All lines between the one holding "Can you spot the yellow" and the end of the material below, both ends included, should be restated exactly.

───── Information

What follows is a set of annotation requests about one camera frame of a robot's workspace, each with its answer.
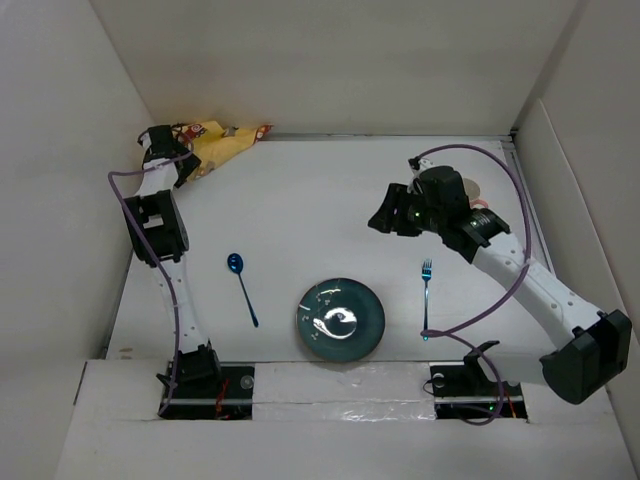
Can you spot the dark teal ceramic plate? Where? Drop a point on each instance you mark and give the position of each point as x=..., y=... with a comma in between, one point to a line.
x=340, y=320

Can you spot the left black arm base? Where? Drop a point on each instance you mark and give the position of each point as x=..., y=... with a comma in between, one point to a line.
x=228, y=399

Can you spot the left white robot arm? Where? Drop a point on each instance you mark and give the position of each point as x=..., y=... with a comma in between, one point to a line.
x=160, y=240

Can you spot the pink and white cup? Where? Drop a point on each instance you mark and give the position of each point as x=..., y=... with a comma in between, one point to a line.
x=473, y=193

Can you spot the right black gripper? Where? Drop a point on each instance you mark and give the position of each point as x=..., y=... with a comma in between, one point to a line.
x=385, y=219

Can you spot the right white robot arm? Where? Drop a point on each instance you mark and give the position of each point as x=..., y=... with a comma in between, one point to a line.
x=591, y=346

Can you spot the yellow car-print cloth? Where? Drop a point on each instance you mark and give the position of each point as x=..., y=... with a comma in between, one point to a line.
x=215, y=145

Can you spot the blue metal fork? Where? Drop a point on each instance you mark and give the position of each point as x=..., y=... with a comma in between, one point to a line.
x=426, y=275

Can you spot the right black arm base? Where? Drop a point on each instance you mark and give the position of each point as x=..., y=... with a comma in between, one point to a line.
x=461, y=390

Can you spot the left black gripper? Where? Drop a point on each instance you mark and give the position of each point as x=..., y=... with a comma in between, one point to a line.
x=189, y=165

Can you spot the blue metal spoon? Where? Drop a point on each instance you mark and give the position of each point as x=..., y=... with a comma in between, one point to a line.
x=235, y=264

──────────

__Answer to this task__:
Can you spot the yellow car-print cloth? Where? Drop a point on each instance you mark and give the position of each point as x=..., y=... with a comma in between, one point to a line.
x=215, y=145

Can you spot the blue metal fork? Where? Drop a point on each instance you mark and give the position of each point as x=..., y=... with a comma in between, one point to a line.
x=426, y=275

Can you spot the right black arm base? Where? Drop a point on each instance you mark and give the position of each point as x=..., y=... with a comma in between, one point to a line.
x=461, y=390

Can you spot the left black gripper? Where? Drop a point on each instance you mark and give the position of each point as x=..., y=... with a comma in between, one point to a line.
x=189, y=165

Can you spot the blue metal spoon? Where? Drop a point on each instance you mark and give the position of each point as x=..., y=... with a comma in between, one point to a line.
x=235, y=264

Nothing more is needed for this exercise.